MAE Seminar: Layered Thermal Metamaterials for the Efficient Directing, Harvesting and Dissipation of Heat
Department of Mechanical Engineering, University of California, San Diego
Abstract: A significant contributor to energy waste is the inevitable generation as well as the uneven dissipation of heat. Practical methods to adeptly channel heat flux would have many applications enabling improved energy utilization and thermal energy management. The aim of this talk is to review the use of relatively large-scale thermal metamaterials for thermal energy harness. A larger scientific objective is to describe thermal energy transfer (involving conduction, convection and radiation) on a unified basis, which may be provided through a metamaterials-type description. Thermal metamaterials will be described through a study of the underlying phenomena related to heat flux manipulation, exploiting the anisotropy of the thermal conductivity tensor. The notion of the assembled metamaterial as an effective thermal medium forms the basis for many of the investigations. An overarching aim is to implement in such thermal metamaterials, functionalities well known from light optics, such as thermal refraction, which in turn may yield novel applications, such as thermal lensing. Consequently, the harness - through the controlled manipulation of the directionality of the heat flux and efficient dissipation of heat – through a metamaterial-based perfect diffuser, which are for example, of much importance in energy conservation and improving electrical device performance, may be accomplished.
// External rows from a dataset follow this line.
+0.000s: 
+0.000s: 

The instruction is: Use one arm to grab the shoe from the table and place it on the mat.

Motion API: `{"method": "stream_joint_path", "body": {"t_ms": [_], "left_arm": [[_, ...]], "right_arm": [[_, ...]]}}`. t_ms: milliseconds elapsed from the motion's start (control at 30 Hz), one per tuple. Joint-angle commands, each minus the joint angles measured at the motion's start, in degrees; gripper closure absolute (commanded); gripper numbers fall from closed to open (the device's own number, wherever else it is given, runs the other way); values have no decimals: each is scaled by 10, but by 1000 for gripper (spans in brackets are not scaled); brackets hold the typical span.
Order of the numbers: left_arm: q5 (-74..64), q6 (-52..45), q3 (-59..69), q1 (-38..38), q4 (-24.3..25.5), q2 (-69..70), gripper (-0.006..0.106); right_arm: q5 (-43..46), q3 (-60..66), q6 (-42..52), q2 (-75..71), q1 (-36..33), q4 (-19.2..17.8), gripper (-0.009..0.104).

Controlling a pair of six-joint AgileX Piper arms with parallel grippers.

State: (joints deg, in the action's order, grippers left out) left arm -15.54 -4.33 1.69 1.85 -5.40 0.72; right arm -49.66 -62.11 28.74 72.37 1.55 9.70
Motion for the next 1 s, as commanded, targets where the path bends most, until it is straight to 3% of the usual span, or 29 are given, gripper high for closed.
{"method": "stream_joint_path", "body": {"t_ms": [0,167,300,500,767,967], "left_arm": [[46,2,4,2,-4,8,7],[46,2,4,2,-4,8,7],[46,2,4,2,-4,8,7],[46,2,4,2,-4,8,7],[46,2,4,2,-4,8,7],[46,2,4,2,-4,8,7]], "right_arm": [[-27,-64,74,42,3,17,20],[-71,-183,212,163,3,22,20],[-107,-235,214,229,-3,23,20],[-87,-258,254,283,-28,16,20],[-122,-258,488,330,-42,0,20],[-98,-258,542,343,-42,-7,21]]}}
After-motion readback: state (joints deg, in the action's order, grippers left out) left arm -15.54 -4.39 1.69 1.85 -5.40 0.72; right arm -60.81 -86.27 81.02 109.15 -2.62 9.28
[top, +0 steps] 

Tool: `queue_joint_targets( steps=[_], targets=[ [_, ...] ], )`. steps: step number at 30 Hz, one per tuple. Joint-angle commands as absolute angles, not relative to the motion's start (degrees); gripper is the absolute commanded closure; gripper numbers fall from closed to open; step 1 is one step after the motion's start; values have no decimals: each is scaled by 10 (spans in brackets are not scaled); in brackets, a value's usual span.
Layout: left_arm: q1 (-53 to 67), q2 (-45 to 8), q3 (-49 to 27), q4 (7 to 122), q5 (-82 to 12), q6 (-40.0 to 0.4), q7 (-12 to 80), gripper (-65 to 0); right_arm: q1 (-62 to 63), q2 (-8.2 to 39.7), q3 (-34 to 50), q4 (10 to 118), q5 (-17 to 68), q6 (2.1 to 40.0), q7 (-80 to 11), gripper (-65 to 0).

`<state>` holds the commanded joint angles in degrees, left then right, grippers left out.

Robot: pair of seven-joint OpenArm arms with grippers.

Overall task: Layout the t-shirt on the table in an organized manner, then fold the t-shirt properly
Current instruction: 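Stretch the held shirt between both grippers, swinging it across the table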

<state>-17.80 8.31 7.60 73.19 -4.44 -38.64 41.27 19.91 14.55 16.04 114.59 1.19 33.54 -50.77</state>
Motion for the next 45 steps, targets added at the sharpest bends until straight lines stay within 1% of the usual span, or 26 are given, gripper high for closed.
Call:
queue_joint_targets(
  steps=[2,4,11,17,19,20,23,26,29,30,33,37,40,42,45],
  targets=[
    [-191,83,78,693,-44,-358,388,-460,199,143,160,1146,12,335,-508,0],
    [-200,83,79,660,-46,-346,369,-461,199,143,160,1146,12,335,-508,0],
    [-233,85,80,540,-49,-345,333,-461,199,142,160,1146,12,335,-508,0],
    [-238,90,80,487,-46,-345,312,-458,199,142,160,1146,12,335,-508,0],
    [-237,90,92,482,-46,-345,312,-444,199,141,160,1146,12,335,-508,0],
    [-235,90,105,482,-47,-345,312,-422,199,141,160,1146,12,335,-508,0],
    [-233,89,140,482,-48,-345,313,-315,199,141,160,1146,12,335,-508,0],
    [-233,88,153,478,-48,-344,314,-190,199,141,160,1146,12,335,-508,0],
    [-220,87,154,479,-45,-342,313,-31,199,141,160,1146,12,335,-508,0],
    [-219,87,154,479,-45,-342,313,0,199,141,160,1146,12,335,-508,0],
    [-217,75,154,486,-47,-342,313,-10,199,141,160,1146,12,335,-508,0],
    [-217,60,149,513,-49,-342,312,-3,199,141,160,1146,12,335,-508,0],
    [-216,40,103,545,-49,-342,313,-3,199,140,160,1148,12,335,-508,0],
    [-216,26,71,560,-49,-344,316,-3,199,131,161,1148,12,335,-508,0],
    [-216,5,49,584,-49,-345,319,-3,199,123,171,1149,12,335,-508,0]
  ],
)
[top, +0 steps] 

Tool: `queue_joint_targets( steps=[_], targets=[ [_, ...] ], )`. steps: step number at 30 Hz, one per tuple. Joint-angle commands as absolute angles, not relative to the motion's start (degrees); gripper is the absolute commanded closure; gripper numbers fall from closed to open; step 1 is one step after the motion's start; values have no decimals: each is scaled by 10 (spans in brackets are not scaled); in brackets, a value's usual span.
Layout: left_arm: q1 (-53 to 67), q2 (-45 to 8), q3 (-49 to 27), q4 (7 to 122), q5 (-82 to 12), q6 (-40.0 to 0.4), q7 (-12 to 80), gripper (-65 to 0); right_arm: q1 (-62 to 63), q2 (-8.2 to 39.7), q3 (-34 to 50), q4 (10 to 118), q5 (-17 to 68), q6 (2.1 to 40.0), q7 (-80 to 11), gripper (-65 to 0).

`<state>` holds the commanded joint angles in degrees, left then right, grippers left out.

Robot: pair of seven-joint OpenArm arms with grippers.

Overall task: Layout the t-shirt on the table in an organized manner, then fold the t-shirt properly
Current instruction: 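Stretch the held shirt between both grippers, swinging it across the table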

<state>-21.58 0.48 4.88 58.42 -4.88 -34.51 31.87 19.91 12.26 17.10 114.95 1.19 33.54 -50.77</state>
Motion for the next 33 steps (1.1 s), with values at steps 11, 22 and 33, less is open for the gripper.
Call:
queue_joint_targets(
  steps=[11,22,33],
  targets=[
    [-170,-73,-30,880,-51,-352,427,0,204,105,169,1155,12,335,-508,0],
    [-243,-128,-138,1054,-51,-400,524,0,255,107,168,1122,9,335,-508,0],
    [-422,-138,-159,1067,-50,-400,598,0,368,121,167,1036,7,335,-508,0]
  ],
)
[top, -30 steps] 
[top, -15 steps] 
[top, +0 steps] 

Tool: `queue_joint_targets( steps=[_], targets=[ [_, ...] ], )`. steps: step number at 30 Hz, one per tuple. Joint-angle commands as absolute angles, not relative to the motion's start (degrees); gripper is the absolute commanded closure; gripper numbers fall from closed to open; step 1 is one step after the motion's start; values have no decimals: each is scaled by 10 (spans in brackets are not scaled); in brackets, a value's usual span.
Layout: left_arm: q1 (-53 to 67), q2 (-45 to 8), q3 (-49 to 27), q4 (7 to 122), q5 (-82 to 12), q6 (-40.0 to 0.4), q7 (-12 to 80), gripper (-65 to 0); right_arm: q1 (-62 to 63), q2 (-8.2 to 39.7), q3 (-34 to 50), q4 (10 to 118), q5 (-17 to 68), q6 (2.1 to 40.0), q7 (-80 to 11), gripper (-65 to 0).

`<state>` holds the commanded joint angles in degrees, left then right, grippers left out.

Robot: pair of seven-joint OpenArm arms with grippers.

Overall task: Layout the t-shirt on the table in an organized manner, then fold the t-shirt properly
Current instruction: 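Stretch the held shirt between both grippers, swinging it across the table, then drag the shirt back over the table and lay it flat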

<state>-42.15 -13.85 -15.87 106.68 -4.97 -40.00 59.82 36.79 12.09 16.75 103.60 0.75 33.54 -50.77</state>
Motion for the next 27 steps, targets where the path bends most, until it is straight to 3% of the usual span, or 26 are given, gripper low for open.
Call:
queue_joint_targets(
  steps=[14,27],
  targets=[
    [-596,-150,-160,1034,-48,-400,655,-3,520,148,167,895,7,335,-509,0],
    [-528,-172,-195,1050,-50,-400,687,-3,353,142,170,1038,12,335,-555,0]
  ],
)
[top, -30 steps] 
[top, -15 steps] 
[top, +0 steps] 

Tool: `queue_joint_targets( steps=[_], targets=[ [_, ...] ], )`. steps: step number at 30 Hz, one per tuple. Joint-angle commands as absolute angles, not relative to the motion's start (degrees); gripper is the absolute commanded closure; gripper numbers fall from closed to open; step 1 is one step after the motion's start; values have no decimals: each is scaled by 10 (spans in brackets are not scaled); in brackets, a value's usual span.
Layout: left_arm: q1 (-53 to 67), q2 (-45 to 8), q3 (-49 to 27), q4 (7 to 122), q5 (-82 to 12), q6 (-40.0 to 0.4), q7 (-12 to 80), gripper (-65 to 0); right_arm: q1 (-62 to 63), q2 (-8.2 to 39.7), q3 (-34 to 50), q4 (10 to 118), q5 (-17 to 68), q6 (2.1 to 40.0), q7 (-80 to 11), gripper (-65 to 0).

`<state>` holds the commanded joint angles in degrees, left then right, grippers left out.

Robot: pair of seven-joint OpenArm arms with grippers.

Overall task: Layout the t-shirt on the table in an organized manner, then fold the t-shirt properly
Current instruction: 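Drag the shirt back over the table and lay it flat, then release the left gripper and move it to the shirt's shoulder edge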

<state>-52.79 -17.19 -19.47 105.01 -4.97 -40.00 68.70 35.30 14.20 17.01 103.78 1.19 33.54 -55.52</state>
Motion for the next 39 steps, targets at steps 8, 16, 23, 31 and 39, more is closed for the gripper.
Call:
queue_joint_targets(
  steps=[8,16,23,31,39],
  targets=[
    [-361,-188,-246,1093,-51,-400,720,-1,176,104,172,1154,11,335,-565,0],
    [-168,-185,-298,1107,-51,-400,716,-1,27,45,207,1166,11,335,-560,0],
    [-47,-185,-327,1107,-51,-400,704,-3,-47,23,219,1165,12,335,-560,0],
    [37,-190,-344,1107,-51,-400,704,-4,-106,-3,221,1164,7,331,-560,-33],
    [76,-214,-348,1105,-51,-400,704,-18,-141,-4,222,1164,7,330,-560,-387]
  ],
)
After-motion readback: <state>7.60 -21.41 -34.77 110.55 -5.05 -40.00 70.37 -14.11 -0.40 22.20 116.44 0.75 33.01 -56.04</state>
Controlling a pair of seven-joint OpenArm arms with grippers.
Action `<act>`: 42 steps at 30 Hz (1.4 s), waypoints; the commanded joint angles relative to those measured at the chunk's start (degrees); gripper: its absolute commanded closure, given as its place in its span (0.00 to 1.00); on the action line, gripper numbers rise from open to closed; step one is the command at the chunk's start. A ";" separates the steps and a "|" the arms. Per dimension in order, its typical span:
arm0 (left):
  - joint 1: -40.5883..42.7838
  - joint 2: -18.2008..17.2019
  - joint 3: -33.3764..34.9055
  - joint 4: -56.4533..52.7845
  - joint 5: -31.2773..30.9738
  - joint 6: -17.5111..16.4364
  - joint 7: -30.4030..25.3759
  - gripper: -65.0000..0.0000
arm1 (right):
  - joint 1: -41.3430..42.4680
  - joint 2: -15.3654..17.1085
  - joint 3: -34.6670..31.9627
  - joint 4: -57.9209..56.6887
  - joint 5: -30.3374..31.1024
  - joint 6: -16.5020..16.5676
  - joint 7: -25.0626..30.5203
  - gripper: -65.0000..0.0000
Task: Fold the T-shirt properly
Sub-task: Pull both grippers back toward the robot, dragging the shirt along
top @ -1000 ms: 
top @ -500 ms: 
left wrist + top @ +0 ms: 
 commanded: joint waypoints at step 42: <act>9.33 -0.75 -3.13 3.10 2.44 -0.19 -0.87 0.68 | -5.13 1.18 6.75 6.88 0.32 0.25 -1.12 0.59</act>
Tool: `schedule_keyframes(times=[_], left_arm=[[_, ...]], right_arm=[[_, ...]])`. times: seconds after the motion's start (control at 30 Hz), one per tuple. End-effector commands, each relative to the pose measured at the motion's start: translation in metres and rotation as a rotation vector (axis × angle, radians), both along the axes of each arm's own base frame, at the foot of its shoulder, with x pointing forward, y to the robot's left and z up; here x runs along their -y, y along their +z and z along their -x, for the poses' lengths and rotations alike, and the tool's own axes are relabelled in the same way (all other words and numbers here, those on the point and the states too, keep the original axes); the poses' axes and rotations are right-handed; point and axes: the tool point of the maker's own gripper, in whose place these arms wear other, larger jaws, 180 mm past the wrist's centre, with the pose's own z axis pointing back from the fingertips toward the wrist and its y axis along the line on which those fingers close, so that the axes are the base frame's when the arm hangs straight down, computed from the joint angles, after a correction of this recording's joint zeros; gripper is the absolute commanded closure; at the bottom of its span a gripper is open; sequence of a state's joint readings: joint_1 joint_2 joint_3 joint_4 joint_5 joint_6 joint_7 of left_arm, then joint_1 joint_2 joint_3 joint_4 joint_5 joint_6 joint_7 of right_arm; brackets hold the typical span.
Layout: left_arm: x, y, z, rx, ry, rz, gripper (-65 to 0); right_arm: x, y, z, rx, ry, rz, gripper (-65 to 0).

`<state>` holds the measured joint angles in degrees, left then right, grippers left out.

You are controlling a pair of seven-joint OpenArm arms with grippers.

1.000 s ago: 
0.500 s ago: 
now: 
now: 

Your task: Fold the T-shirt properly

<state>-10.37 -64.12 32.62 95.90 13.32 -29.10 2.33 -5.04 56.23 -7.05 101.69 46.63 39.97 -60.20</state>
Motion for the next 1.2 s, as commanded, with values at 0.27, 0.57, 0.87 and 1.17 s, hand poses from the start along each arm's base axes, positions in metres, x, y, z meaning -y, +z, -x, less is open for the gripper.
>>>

Bio: Prab Bandaru is a professor in UCSD’s mechanical engineering department, and is also affiliated with the electrical and computer engineering and the nanoengineering departments. After receiving his Ph.D. from UC Berkeley, he worked in applied materials on non-volatile random access memories and was a postdoctoral fellow in UCLA's electrical engineering and physics departments on low temperature physics as related to quantum information processing. Bandaru and his research group are mainly interested in analytical and experimental materials physics and chemistry and related applications, broadly looking at the electrical, thermal, electrochemical, photonic and mechanical properties of materials at the nano- meso- and macro-levels. Related research accomplishments include synthesis of new magneto-optic materials, establishing the maximum efficiency for thermoelectrics, measurement of the electrical conduction at the single molecule level, use of helical and Y-shaped carbon nanostructures for inductors and nanoelectronics, seminal non-contact optical measurements of thin film thermal conductivity, and sub 1 nanometer pore diagnostics in single layer graphene. Bandaru has been recognized through awards such as the Flint Seminar lectureship at Yale University, the National Science Foundation and the Scientific American Top 50.